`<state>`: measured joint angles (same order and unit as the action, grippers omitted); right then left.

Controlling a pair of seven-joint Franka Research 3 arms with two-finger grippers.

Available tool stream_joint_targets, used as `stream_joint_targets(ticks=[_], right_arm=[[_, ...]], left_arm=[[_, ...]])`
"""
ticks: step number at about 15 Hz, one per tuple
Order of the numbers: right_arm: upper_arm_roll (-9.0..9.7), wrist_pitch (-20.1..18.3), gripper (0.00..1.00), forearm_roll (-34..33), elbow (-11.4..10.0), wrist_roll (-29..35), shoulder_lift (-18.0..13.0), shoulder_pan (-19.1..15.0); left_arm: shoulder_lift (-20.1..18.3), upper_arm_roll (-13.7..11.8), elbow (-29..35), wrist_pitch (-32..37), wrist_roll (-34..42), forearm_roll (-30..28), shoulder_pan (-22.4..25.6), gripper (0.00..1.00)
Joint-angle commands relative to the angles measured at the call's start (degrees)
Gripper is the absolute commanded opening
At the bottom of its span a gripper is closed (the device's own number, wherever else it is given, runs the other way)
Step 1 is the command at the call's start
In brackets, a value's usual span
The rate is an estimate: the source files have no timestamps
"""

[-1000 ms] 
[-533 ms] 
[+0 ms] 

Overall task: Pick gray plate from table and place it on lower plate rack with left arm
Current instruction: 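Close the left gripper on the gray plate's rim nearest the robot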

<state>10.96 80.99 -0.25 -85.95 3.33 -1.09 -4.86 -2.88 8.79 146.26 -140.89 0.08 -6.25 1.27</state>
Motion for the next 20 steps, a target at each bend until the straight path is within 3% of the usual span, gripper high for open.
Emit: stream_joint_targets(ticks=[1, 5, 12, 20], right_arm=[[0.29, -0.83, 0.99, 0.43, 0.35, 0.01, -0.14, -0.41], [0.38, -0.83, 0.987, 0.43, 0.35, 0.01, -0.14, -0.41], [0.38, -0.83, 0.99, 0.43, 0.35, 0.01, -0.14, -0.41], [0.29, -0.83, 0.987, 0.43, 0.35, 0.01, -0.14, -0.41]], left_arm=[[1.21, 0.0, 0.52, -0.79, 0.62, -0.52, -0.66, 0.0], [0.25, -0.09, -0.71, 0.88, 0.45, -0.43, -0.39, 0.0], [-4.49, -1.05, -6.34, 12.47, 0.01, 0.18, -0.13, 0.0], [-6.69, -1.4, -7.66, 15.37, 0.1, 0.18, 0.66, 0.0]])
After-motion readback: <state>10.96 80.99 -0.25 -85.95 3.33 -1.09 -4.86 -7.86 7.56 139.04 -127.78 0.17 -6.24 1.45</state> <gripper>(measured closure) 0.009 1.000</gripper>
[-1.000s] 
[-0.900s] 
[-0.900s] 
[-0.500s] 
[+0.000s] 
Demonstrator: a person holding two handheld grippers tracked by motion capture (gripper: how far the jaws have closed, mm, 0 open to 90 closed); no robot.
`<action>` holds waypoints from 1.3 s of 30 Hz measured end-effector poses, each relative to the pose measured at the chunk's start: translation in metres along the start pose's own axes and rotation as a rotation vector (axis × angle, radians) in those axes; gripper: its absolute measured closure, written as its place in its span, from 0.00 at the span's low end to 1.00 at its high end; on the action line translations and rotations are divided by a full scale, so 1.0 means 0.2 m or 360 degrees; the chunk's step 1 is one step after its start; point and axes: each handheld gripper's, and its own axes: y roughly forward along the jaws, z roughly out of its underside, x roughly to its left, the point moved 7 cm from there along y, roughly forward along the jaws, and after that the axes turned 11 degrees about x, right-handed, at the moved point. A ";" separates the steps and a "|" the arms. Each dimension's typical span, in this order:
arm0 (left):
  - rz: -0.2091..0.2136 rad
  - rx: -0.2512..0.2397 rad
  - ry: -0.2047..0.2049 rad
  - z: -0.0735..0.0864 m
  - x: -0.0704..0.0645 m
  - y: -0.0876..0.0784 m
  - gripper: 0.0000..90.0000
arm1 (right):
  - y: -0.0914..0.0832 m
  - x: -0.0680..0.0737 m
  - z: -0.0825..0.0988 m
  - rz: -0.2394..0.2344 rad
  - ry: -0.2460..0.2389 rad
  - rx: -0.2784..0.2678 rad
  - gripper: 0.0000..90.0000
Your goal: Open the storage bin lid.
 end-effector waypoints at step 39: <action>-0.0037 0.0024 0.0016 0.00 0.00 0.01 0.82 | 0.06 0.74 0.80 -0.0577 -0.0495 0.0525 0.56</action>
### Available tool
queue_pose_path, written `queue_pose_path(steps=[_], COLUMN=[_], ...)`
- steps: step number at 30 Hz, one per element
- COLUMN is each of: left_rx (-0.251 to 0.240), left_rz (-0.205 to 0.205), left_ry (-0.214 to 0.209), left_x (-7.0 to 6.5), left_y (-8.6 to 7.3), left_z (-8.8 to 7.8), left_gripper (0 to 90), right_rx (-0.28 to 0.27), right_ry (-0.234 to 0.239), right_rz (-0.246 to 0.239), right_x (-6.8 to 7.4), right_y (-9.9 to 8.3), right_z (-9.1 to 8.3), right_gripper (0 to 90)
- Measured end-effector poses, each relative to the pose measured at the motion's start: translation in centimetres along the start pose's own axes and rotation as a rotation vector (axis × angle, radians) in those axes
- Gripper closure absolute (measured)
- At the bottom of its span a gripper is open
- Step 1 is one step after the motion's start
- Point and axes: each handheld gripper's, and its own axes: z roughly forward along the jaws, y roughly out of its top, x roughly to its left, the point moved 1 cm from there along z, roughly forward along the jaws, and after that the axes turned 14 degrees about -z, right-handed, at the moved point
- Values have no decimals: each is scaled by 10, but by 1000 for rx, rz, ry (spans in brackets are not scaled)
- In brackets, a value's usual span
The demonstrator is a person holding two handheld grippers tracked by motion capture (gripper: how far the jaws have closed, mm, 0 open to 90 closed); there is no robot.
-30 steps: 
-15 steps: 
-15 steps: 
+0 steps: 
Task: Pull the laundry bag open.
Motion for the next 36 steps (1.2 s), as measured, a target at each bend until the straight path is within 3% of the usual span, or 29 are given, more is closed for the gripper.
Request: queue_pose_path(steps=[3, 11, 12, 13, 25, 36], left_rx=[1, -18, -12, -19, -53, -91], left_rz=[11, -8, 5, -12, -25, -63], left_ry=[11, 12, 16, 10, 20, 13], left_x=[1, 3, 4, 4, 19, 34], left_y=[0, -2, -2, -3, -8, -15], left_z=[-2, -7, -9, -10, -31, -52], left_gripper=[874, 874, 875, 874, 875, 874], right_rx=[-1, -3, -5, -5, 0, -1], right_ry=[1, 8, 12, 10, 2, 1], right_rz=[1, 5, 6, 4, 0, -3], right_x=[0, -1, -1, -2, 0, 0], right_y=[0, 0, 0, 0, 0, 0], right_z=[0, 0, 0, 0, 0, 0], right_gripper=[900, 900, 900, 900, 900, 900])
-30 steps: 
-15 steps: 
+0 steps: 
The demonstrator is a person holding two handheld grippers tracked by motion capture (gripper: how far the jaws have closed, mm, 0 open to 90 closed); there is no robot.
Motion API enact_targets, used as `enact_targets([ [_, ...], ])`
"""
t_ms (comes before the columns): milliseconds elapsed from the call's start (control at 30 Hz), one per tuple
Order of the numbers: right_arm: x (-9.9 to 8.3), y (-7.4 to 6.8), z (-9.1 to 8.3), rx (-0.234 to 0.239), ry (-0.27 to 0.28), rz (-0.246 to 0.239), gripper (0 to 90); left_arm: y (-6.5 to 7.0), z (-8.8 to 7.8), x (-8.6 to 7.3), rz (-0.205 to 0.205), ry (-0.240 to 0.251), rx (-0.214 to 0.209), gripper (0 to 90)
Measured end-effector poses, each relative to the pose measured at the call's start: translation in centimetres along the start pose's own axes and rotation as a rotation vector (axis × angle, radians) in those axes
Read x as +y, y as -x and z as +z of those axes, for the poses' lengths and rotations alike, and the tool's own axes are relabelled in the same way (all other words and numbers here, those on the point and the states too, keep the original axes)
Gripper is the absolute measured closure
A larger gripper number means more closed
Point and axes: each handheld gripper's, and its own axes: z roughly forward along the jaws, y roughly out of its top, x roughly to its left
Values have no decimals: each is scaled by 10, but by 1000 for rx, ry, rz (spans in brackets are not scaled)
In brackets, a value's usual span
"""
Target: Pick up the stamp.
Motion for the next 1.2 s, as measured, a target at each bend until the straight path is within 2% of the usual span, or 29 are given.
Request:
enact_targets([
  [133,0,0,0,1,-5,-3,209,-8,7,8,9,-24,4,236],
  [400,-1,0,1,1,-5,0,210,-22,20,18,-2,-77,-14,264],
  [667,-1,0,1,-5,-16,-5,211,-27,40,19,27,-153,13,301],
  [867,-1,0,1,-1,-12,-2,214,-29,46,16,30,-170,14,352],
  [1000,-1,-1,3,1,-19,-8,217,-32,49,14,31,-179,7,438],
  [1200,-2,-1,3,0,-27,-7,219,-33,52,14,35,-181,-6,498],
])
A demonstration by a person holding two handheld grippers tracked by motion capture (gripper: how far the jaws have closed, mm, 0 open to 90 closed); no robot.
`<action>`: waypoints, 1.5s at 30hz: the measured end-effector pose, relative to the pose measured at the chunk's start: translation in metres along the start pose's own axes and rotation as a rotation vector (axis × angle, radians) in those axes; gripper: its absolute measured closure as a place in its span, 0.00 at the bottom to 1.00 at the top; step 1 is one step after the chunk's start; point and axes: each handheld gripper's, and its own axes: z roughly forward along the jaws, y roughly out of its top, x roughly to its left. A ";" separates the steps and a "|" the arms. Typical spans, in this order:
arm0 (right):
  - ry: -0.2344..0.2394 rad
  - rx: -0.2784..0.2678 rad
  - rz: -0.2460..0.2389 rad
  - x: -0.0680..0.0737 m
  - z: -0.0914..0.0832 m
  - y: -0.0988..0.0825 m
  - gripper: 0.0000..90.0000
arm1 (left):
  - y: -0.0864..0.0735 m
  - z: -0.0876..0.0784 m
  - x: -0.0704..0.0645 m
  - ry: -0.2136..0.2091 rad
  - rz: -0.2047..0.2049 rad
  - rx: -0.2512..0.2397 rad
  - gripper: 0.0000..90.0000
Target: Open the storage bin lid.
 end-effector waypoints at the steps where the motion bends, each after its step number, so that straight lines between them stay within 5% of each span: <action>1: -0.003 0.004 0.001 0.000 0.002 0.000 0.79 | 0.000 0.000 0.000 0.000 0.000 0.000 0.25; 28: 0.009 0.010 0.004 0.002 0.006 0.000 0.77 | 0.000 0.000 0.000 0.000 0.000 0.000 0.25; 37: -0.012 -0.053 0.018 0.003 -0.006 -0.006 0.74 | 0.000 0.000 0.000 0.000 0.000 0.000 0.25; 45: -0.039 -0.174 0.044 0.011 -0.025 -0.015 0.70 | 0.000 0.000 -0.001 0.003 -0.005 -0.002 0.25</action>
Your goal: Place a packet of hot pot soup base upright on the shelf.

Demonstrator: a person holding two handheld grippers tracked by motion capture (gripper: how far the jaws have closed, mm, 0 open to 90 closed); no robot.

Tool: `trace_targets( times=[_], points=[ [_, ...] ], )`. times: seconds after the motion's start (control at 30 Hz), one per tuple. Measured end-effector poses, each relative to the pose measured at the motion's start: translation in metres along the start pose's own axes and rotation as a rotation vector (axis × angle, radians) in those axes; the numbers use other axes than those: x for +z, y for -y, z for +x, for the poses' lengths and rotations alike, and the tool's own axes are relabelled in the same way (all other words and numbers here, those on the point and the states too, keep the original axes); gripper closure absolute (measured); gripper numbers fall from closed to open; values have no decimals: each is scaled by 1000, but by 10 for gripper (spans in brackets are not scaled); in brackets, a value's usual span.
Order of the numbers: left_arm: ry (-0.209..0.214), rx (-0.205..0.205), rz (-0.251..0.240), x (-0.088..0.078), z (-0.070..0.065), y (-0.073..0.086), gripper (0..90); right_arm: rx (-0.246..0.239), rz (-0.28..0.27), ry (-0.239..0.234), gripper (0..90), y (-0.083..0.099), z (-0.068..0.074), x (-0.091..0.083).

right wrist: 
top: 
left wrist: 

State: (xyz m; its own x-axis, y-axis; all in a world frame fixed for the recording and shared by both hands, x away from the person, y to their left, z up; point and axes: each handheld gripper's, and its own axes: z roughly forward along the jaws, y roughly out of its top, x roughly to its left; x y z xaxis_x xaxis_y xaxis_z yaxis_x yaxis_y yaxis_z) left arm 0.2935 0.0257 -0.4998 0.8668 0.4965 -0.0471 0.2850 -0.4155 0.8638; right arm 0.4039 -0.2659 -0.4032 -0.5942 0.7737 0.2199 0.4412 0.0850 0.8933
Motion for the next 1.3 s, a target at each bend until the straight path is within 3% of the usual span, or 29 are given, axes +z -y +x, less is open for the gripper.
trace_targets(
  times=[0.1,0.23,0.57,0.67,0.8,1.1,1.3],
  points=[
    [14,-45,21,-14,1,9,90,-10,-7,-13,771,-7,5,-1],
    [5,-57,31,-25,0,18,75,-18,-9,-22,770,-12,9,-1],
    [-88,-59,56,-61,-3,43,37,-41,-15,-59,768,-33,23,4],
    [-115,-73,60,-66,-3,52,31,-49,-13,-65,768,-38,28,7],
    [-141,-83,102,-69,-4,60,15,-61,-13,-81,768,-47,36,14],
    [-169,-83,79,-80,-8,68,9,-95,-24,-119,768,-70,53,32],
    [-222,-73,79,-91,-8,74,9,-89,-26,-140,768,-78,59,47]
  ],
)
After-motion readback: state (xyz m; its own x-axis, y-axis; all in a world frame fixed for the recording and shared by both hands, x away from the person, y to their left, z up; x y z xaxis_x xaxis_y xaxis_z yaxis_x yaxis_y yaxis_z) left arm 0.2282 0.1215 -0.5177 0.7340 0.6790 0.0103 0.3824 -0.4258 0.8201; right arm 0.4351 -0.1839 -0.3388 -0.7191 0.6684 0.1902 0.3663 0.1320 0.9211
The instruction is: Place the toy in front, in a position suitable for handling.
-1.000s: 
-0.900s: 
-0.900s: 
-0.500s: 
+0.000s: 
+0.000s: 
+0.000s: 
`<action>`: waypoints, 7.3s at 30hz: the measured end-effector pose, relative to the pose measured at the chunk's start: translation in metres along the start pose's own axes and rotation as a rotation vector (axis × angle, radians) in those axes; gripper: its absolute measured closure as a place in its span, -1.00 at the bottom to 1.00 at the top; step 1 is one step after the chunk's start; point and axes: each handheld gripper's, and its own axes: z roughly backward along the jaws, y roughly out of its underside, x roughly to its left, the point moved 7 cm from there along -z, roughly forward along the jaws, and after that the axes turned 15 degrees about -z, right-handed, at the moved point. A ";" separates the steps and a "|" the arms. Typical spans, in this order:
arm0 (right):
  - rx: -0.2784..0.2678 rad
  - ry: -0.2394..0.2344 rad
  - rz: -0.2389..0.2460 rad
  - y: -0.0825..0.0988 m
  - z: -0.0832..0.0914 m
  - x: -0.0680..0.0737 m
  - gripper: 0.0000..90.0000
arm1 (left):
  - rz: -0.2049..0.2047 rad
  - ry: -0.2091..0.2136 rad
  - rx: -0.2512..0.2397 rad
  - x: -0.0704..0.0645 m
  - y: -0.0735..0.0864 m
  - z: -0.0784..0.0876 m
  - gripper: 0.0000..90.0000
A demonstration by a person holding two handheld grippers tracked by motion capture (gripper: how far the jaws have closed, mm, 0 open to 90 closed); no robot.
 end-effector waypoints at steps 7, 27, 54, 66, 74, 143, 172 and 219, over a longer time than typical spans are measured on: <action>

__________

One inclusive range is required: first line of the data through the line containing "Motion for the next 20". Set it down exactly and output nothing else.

* TASK RESULT
`<state>`: measured joint angles (same order and unit as the action, grippers omitted); right then left.

Controlling a pair of seven-joint Franka Research 3 arms with two-finger grippers.

Available tool stream_joint_targets, used as `stream_joint_targets(ticks=[_], right_arm=[[_, ...]], left_arm=[[_, ...]])`
"""
ticks: step number at about 15 Hz, one per tuple
Order of the numbers: right_arm: upper_arm_roll (-9.0..9.7), wrist_pitch (-20.1..18.3), gripper (0.00..1.00), forearm_roll (-34..33), elbow (-11.4..10.0), wrist_roll (-29..35), shoulder_lift (-18.0..13.0), shoulder_pan (-19.1..15.0); left_arm: shoulder_lift (-20.1..18.3), upper_arm_roll (-13.7..11.8), elbow (-29..35), wrist_pitch (-32..37), wrist_roll (-34..42), forearm_roll (-30..28), shoulder_pan (-22.4..25.6), gripper (0.00..1.00)
Joint-angle commands relative to the angles measured at the call's start (degrees)
Gripper is the absolute commanded opening
At the bottom of its span a gripper is closed (the device's own number, wherever else it is given, runs the other way)
Step 1 is the command at the call's start
In brackets, a value's usual span
The rate is an estimate: the source files have no timestamps
"""

[-1000 ms] 
[-533 ms] 
[+0 ms] 

Overall task: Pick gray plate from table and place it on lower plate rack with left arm
Current instruction: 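Close the left gripper on the gray plate's rim nearest the robot
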
<state>10.96 80.99 -0.25 -85.95 3.33 -1.09 -4.86 -2.88 8.79 146.26 -140.89 0.08 -6.25 1.27</state>
Motion for the next 20 steps, a target at each bend until the straight path is within 3% of the usual span, gripper high for open.

This answer is now complete.